The result is that, if you want to continue to use MOE to refer to the 95% confidence interval, then the MOE for the gap between the two numbers is greater than 4%. For a Sanders win, it's not necessary that actual results exhibit either of the unlikely events (i.e., an individual result that's outside the eight-point band of the MOE).
On the other hand, you can't just double the MOE of an individual number to get the MOE for the gap. That would mean that the poll result for the gap was Clinton by 3% plus or minus 8%. But "minus 8%" would mean Sanders winning by 5% instead of losing by 3%. That would happen only if both candidate totals fell outside the 95% confidence interval.
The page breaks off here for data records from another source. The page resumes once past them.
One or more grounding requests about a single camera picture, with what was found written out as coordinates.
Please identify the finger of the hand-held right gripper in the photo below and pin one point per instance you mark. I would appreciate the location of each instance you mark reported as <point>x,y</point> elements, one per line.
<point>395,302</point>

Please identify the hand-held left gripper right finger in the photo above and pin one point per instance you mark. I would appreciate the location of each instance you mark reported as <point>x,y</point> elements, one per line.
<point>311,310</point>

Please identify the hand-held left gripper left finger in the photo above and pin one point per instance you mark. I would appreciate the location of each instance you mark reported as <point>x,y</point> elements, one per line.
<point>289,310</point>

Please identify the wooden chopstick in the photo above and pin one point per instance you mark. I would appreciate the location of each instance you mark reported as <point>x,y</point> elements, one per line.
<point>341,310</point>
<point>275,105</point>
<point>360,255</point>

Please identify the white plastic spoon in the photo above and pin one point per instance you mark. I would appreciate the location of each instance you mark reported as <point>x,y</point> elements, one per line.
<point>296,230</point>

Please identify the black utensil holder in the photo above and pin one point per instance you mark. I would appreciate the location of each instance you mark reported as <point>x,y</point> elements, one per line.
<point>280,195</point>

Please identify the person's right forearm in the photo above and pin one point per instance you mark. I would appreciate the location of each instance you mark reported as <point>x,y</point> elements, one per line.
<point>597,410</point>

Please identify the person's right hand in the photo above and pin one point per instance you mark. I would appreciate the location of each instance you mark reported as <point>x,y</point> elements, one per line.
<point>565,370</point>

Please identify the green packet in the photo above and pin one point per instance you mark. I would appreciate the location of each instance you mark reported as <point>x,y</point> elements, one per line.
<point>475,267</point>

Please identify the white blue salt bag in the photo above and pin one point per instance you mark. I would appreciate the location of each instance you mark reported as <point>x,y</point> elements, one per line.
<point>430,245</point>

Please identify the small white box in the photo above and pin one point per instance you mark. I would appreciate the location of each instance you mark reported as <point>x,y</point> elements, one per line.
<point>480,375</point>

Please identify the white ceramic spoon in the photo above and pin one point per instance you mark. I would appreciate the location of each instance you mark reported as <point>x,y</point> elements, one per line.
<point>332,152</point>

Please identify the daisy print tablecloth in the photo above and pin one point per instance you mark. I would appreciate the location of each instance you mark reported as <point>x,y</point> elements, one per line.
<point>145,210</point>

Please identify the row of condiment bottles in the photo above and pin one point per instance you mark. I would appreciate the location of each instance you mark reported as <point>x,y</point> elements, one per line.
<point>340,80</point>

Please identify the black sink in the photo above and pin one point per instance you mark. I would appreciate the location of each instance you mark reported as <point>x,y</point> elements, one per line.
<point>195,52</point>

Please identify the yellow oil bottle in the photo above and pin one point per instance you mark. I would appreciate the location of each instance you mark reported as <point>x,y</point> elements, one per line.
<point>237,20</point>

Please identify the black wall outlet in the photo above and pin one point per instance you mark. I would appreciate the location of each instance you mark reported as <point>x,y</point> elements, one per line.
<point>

If the chance that Clinton will be outside the range of 41 to 49 is 5%, then the chance that she's outside her range AND that Sanders is outside his range (of 38 to 46) is obviously less than 5%. Therefore, you can narrow the stated MOE (make it less than 8%) and still be within the 95% confidence interval.
All this applies to calculating the MOE for the difference between two numbers in two different polls. For example, if two polls with the same MOE of 4% give Sanders 42% in Iowa and 53% in New Hampshire, what's the MOE for the margin by which Sanders in New Hampshire is outperforming Sanders in Iowa? I think it's more than 4% but less than 8%. If instead you ask the typically more interesting question of comparing two candidates' results in the same poll, the calculation would probably be different because there's a covariance between the two numbers.
DemocratSinceBirth
(99,711 posts)Jim Lane
(11,175 posts)I agree with you that the MOE of 4% applies to the Clinton number and to the Sanders number. For the reasons I stated, though, I don't think it applies to the (Clinton minus Sanders) number.
Recursion
(56,582 posts)That is, if the polling firm's model of voter turnout is correct, then it is 95% likely that the outcome will be within the MoE of the poll. There's actually two elements of uncertainty here, and only one can be quantified.